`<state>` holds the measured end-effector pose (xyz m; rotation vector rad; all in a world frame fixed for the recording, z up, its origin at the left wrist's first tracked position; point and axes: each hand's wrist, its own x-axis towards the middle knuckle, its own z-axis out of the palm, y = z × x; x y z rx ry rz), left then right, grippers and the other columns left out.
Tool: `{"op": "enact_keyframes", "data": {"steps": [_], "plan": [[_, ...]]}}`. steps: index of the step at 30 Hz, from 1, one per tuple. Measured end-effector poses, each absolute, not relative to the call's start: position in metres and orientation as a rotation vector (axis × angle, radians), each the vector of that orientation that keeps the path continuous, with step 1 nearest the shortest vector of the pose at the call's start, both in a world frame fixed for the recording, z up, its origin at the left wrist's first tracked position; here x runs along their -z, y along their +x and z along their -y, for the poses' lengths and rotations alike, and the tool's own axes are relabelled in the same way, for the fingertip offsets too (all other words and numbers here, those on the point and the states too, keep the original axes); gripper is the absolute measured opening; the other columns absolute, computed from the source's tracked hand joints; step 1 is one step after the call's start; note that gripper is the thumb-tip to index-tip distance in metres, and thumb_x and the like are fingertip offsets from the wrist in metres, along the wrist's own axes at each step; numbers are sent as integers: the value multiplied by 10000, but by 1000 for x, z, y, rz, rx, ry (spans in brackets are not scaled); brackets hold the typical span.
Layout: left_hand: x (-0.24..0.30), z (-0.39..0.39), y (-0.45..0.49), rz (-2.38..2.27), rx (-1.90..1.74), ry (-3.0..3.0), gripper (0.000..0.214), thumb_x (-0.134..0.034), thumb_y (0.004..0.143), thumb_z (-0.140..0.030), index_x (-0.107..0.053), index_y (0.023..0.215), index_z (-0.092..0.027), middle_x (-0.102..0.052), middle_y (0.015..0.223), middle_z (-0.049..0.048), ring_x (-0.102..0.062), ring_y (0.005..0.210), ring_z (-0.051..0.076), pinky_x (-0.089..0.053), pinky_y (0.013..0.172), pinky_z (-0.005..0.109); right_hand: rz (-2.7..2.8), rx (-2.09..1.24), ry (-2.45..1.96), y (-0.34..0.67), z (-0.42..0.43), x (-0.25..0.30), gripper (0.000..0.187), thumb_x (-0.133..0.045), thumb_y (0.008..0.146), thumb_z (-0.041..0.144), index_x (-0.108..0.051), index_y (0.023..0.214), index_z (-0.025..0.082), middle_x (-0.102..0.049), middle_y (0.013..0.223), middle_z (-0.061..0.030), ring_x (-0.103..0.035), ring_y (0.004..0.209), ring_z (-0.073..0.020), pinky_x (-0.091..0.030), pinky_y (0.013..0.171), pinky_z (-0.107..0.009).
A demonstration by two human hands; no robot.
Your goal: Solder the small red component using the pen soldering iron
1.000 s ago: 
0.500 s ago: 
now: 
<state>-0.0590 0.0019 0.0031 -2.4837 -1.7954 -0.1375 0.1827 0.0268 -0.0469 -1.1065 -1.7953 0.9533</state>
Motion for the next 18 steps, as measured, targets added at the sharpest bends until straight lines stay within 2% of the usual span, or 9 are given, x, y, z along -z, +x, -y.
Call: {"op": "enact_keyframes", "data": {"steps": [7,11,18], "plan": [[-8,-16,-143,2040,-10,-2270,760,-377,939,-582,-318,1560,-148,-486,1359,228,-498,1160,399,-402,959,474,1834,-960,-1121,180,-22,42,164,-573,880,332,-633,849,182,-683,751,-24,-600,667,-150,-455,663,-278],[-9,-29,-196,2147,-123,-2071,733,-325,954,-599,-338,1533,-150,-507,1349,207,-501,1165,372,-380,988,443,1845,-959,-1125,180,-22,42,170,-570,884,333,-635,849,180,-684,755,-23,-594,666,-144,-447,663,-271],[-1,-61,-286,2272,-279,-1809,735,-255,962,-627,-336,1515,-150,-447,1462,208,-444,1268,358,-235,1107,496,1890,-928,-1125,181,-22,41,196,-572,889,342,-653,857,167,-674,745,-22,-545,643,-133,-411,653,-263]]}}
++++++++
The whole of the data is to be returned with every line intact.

▸ **WRITTEN RESPONSE**
`<state>` holds the measured end-effector pose (xyz m; rotation vector rad; all in a world frame fixed for the recording, z up, its origin at the left wrist's first tracked position; point and axes: each hand's wrist, its own x-axis towards the middle knuckle, its own z-axis out of the palm, y = z × x; x y z rx ry rz), left then right, grippers and the other columns left out.
Tool: `{"op": "enact_keyframes", "data": {"steps": [_], "plan": [[_, ...]]}}`. steps: index of the step at 30 Hz, from 1, one per tuple. Measured end-effector poses, each absolute, not relative to the call's start: position in metres and orientation as a rotation vector (axis × angle, radians), each the vector of that orientation that keeps the path continuous, with step 1 nearest the shortest vector of the pose at the call's start, both in a world frame fixed for the recording, z up, its origin at the left wrist's first tracked position; here x runs along their -z, y along their +x and z along their -y, for the poses' lengths and rotations alike, and the tool's own axes are relabelled in the same way, for the fingertip offsets too (all other words and numbers here, those on the point and the states too, keep the original axes); gripper is the absolute measured opening; the other columns absolute, computed from the source's tracked hand joints; step 1 is one step after the call's start; note that gripper is the thumb-tip to index-tip distance in metres, and thumb_x and the like are fingertip offsets from the wrist in metres, along the wrist's own axes at each step; numbers are sent as integers: the value multiplied by 10000, but by 1000 for x, z, y, rz, rx, ry (spans in brackets are not scaled); brackets hold the typical span.
Layout: left_hand: x (-0.24..0.30), z (-0.39..0.39), y (-0.45..0.49), rz (-2.38..2.27), rx (-1.90..1.74), ry (-3.0..3.0), gripper (0.000..0.214), thumb_x (-0.134..0.034), thumb_y (0.004..0.143), thumb_z (-0.140..0.030), index_x (-0.107..0.053), index_y (0.023..0.215), index_z (-0.092..0.027), middle_x (-0.102..0.052), middle_y (0.015..0.223), middle_z (-0.049..0.048), ring_x (-0.102..0.062), ring_y (0.005..0.210), ring_z (-0.051..0.076), pinky_x (-0.089..0.053), pinky_y (0.013..0.172), pinky_z (-0.005..0.109); right_hand: rz (-2.7..2.8), rx (-2.09..1.24), ry (-2.45..1.96), y (-0.34..0.67), z (-0.42..0.43), x (-0.25..0.30), gripper (0.000..0.187), thumb_x (-0.133..0.045), thumb_y (0.008..0.146), thumb_z (-0.041..0.144), index_x (-0.108..0.051), index_y (0.023..0.214), index_z (-0.025..0.082), middle_x (-0.102..0.049), middle_y (0.013..0.223), middle_z (-0.061..0.030), ring_x (-0.103..0.035), ring_y (0.004..0.209), ring_z (-0.073..0.020), pinky_x (-0.091..0.030), pinky_y (0.013..0.171), pinky_z (-0.107..0.009).
A demonstration by two human hands; no robot.
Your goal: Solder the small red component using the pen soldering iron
1.000 s ago: 
0.500 s ago: 
now: 
<state>-0.0590 0.0019 0.0031 -2.4837 -1.7954 -0.1375 0.1827 0.0268 -0.0469 -1.1065 -1.7953 0.9533</state>
Motion for the next 18 steps, as measured, targets added at the sharpest bends until straight lines stay within 2% of the usual span, or 9 are given, x, y, z along -z, +x, -y.
Call: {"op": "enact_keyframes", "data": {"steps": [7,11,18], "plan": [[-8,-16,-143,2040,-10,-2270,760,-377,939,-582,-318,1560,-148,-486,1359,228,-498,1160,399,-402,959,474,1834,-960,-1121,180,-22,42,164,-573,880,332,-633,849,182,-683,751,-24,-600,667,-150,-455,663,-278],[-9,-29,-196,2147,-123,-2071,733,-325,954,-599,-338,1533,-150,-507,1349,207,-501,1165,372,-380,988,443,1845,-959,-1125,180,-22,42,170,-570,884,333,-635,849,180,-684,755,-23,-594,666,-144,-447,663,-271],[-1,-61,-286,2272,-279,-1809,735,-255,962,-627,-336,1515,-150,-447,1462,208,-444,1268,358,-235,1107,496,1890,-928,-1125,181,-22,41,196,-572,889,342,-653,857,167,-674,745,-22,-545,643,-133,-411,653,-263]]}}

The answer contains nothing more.